### EXERCISE PROMPT
Retype only the lines that run from the top of the material below to the line bearing "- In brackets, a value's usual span", inclusive, and keep the pictures out.
=====
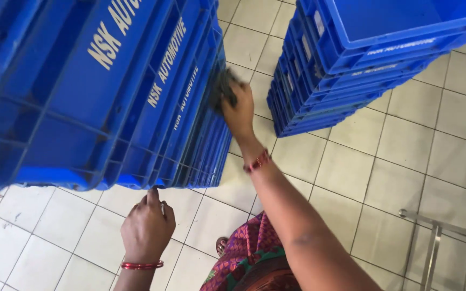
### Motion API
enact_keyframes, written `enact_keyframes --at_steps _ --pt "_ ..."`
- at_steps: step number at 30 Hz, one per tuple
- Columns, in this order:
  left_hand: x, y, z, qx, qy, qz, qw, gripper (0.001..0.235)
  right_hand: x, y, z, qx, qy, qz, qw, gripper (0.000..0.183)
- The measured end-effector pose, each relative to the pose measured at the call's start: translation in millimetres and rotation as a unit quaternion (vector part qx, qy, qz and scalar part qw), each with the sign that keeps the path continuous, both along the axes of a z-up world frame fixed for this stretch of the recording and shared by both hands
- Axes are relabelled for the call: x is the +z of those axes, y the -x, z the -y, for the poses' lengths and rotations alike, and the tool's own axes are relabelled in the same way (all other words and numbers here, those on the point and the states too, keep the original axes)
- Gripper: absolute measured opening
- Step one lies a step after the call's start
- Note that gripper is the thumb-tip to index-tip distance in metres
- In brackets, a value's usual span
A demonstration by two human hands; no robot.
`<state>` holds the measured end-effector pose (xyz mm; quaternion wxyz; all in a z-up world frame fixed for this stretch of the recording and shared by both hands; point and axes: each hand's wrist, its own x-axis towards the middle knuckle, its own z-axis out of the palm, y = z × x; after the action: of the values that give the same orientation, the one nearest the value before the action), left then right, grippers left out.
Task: Cleaning the edges and interior of stacked blue plastic automotive crates using a cloth.
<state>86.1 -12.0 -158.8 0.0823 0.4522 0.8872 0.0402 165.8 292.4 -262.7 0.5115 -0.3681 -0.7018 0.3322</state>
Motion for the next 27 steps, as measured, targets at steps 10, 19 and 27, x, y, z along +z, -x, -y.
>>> enact_keyframes --at_steps 10,19,27 --pt "1 -1 -5 0.027 0.044 0.031 0.998 0.037 48 -5 94 0.124 -0.124 0.076 0.981 0.055" --pt "4 -8 -14 0.055 0.043 0.026 0.997 0.042 50 -4 80 0.186 0.007 0.172 0.967 0.045" --pt "4 -16 -15 0.081 0.026 0.034 0.996 0.049 14 24 -75 0.097 -0.094 0.253 0.958 0.041"
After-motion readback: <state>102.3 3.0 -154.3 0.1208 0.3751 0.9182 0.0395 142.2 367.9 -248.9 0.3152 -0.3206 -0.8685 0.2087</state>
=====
### ANSWER SECTION
### Motion API
enact_keyframes, written `enact_keyframes --at_steps _ --pt "_ ..."`
- at_steps: step number at 30 Hz, one per tuple
- Columns, in this order:
  left_hand: x, y, z, qx, qy, qz, qw, gripper (0.001..0.235)
  right_hand: x, y, z, qx, qy, qz, qw, gripper (0.000..0.183)
- The measured end-effector pose, each relative to the pose measured at the call's start: translation in millimetres and rotation as a unit quaternion (vector part qx, qy, qz and scalar part qw), each with the sign that keeps the path continuous, both along the axes of a z-up world frame fixed for this stretch of the recording and shared by both hands
- Axes are relabelled for the call: x is the +z of those axes, y the -x, z the -y, for the poses' lengths and rotations alike, and the tool's own axes are relabelled in the same way (all other words and numbers here, those on the point and the states too, keep the original axes)
- Gripper: absolute measured opening
- Step one lies a step after the call's start
- Note that gripper is the thumb-tip to index-tip distance in metres
- In brackets, a value's usual span

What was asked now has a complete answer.